Anger Management: Is it finally time to forgive?sam
by Charlie Badenhop
In order to free ourselves from the pain of anger and resentment we need to be able to forgive our self and others. The longer we dwell on hurtful situations from the past, the longer we keep our self from living fully in the present. Forgiveness is an act of kindness. An act of kindness to your self, as it leads to a sense of personal freedom.
Recently I had a client who had a lot of resentment towards her mother for many things that she had done to her in the past. “I don’t want to forgive my mother for what she did in the past.” my client said. “What she did is wrong, and she has never apologized.” I hear this very same statement from many clients who are living with resentment, whether it be towards their parents, their spouse, or their boss.

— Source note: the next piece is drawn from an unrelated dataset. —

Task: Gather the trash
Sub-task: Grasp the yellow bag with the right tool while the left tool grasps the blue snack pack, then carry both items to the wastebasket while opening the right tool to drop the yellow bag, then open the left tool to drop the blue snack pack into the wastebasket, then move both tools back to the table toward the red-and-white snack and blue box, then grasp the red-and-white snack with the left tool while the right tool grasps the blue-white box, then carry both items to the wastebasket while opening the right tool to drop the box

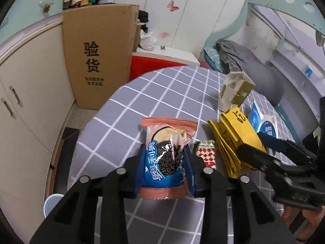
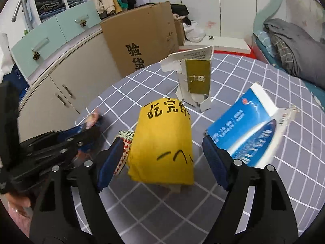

I asked my client if she felt that anyone other than herself, was responsible for, and capable of, making her happy. After a rather long and convoluted discussion, she said that when it was all said and done, she realized that she was indeed the only one that could make herself happy.
We sat there together for a while, and then I took a deep breath and suggested that my client do so as well. Here is an idea, I said. “What if as a totally selfish act, done simply for your own personal happiness, you decided to go ahead and let go of the resentment you had towards your mom, so that you would no longer need to have resentment clouding your life. What would that be like?” “You would not be saying that what was done to you was OK. You would simply be letting go of the resentment so that your own life would be happier. Would you want to let go of your resentment if it meant you would feel greater happiness?”
We sat there together for a while and my client’s face softened. She said that if she was able to let go of her resentment, it would be like lifting a weight from her shoulders, and removing a dark cloud from her heart.
“With all you have been through,” I said. “With all of the pain you have suffered, wouldn’t it be a wonderful gift to yourself if you could lift this weight from your shoulders and remove the dark cloud from your heart? Would it not be wonderful to be freed from your hurt and resentment?” She sat there for a while, as tears formed, and she said very softly “Yes, I want to feel good. I want to feel love. I want to feel free.”
“So” I said, “In order to free yourself from pain and open your heart to love, you would be willing to go so far as to forgive your mother if this is what you felt was necessary for your own personal happiness?” She was somewhat hesitant, but said “Yes.” “Remember” I said, “I am suggesting that you do this purely for selfish reasons. Not because you want to actually forgive your mom at this point in time, but because you want to free yourself to live a happier life.” My client said “Yes, when it is said like this, I have the resolve to forgive my mother, in order to free myself to live a happier life.” “Good I said. “Hold these thoughts and feelings in your heart for a while and then we can talk about how to actually accomplish your forgiving.”
How about you? Are you holding onto any resentment? Are you ready to recapture your happiness? Would you be willing to undertake the radical act of forgiveness in order to free yourself? I certainly hope so. And if not today, maybe tomorrow.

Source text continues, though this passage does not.